No contexto da colonização, a figura da mulher tornou-se um campo de batalha de forças políticas no que diz respeito à cultura ocidental e à cultura da colónia (Narayan, 1997: 55). Todas as práticas tradicionais dos tempos pré-coloniais tornaram-se um importante ponto de conflito e de negociação entre as culturas ocidental e colonizada. Nesta luta de valores e tradições, as práticas indígenas foram relegadas para o domínio da barbárie e rotuladas de retrógradas pela cultura ocidental, que as via e interpretava como uma prova de inferioridade da cultura indígena. A mulher colonizada tornou-se, neste processo, o símbolo do corpo oprimido pelo discurso e pela cultura tradicional. Vale a pena salientar que as elites masculinas do Terceiro Mundo defendiam estas práticas como as reminiscências do passado glorioso do seu país. As mulheres, no discurso nacionalista e libertário, foram apresentadas como guardiãs das tradições e como uma garantia de continuação cultural e religiosa do povo (Narayan, 1997: 19).

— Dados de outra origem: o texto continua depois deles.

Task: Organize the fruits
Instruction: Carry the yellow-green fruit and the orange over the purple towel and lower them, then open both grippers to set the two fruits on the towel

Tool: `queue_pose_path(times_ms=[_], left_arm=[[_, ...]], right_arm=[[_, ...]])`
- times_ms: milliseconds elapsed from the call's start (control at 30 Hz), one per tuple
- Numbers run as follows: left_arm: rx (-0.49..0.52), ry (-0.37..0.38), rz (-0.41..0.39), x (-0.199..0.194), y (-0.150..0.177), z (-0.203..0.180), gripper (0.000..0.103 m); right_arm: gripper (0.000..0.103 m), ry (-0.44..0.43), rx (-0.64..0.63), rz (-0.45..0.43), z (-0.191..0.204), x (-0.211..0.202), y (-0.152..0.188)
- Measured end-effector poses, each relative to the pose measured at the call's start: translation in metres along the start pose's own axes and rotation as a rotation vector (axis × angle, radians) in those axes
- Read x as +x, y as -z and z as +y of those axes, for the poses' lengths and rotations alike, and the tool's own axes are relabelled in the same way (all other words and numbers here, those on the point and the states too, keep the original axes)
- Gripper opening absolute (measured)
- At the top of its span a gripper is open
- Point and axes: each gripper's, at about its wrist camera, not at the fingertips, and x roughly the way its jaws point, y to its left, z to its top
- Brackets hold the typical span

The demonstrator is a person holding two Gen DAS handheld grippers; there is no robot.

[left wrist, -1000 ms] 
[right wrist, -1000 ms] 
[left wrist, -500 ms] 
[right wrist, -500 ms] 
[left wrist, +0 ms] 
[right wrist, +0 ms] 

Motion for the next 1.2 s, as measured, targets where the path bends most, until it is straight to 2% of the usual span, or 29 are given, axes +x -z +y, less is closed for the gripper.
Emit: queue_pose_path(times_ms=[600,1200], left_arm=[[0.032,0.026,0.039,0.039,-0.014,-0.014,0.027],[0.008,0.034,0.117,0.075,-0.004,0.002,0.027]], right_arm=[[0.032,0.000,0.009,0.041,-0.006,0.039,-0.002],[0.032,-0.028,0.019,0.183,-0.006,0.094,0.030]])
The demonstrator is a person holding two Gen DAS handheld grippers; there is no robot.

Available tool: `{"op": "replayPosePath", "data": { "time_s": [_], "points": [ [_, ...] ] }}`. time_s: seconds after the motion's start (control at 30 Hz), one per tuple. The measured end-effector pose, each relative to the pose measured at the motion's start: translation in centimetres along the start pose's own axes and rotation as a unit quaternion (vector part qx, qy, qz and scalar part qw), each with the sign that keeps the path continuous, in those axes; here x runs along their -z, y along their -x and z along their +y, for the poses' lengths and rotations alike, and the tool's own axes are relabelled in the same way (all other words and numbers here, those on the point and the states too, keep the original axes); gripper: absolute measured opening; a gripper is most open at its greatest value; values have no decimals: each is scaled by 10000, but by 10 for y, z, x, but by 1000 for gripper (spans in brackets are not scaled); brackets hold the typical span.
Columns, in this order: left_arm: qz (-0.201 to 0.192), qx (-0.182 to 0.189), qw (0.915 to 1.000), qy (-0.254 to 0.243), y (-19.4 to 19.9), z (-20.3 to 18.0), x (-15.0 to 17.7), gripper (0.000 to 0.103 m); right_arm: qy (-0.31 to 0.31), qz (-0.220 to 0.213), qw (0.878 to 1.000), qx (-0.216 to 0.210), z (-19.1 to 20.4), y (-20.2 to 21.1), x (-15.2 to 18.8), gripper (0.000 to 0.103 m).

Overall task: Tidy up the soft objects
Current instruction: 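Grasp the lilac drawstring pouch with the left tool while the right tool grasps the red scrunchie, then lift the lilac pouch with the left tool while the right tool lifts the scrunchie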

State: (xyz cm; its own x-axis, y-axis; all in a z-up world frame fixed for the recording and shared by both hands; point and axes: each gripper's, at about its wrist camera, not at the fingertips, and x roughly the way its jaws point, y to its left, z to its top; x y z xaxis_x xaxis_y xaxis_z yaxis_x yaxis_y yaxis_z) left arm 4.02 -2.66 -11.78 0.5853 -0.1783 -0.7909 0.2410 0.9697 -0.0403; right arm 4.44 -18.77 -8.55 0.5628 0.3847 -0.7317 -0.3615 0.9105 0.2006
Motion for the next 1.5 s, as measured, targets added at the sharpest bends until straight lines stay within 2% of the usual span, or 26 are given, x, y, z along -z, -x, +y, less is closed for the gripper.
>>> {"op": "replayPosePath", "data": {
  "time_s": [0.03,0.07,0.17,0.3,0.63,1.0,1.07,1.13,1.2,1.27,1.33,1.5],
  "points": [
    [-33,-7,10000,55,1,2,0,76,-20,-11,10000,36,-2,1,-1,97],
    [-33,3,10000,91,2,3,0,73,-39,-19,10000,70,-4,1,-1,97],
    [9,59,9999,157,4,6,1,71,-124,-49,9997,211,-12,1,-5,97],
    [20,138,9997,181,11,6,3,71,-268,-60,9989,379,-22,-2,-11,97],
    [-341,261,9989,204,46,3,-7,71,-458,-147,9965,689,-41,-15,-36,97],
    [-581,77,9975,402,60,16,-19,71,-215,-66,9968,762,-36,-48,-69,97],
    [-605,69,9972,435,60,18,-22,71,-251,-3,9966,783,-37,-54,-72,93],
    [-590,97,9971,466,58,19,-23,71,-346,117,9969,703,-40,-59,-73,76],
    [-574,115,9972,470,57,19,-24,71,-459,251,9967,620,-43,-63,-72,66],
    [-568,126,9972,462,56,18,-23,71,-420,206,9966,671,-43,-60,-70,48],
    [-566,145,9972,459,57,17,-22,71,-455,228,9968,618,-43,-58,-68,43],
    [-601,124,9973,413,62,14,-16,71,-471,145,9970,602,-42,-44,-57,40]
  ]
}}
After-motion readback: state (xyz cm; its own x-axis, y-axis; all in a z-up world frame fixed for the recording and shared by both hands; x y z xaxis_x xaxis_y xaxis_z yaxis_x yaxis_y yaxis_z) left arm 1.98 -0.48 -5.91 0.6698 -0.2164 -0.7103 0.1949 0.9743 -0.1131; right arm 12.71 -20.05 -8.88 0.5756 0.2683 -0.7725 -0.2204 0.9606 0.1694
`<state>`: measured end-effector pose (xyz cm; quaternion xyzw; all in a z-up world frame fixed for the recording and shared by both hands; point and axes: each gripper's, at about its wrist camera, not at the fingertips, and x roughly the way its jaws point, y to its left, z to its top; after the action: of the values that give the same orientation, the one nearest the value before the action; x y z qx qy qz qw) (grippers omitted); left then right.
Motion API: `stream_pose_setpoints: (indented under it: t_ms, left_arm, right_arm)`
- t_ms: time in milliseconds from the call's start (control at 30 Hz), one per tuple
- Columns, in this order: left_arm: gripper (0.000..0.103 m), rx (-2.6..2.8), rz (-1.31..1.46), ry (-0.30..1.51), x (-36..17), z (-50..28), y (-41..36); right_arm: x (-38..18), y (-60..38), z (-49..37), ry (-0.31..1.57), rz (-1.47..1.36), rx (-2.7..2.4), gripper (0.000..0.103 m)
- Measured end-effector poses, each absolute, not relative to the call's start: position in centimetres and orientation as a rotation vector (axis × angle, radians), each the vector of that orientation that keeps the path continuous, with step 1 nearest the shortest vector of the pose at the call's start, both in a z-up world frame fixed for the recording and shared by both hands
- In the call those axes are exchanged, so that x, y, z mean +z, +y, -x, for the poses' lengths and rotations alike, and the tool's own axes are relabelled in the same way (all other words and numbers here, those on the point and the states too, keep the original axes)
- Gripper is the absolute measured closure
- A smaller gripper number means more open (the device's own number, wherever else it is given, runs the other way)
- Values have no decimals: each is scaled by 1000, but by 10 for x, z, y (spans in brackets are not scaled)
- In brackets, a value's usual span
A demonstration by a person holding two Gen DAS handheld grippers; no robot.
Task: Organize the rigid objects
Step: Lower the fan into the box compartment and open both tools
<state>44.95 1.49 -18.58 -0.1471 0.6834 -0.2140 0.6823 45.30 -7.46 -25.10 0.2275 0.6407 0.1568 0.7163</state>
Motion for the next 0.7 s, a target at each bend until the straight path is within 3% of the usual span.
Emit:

Nestes discursos, tanto do lado do colonizador como do lado do colonizado, as mulheres feministas (ou “somente” interessadas em questões de mulheres) tiveram a sua contribuição no processo de jogo entre as duas culturas. A título de exemplo: as feministas

25 britânicas da época vitoriana constituíram a sua missão de levantamento da “Outra” da miséria, propondo as reformas (ligadas à prostituição e prevenção de doenças sexualmente transmissíveis) sem sequer ouvir atentamente a voz da mulher indiana. Enquanto na Inglaterra as mulheres reformistas lutaram pela dignificação das suas conterrâneas, no solo colonizado a “Outra”, a mulher colonizada, tornou-se o peso da mulher branca (Narayan, 1997, Mohanty, 2003). Neste processo, falou-se em representação da mulher enquanto outra construindo a sua subjetividade sem, porém, lhe dar a voz. As questões de género foram usadas em prol de interesses políticos e culturais onde o importante, tanto para o colonizador como para o colonizado, foi contrastar as mulheres de dois lados numa lógica dicotómica.